[Task] Search the data for the string "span" and gather each line it is in.

[Available data]
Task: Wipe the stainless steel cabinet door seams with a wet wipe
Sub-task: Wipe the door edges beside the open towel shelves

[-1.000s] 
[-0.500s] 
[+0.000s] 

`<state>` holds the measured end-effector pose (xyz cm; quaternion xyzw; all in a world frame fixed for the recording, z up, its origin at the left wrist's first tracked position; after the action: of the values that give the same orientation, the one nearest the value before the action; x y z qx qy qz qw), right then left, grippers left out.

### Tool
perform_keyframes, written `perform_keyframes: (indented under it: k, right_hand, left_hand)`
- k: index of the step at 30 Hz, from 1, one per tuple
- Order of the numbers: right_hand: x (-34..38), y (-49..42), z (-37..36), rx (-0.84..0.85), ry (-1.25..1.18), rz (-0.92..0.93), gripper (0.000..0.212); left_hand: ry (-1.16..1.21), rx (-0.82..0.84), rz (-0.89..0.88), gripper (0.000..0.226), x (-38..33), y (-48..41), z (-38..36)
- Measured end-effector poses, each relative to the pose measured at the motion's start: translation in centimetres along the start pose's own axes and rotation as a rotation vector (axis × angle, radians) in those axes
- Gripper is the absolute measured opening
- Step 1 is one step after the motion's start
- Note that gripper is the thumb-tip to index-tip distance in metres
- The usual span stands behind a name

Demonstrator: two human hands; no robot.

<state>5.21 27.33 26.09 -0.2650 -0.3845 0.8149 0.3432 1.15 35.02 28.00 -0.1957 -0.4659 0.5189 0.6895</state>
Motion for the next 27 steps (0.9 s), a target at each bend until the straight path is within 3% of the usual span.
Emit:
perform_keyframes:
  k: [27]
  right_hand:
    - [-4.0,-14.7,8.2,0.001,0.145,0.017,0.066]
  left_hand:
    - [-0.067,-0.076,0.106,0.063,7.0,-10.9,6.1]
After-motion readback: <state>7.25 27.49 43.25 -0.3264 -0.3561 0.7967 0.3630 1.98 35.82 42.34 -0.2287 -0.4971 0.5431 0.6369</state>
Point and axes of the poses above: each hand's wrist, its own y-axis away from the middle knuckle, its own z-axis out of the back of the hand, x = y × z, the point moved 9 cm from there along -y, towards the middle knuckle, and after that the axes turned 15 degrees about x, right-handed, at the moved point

[Task output]
- The usual span stands behind a name
Motion for the next 27 steps (0.9 s), a target at each bend until the straight path is within 3% of the usual span.

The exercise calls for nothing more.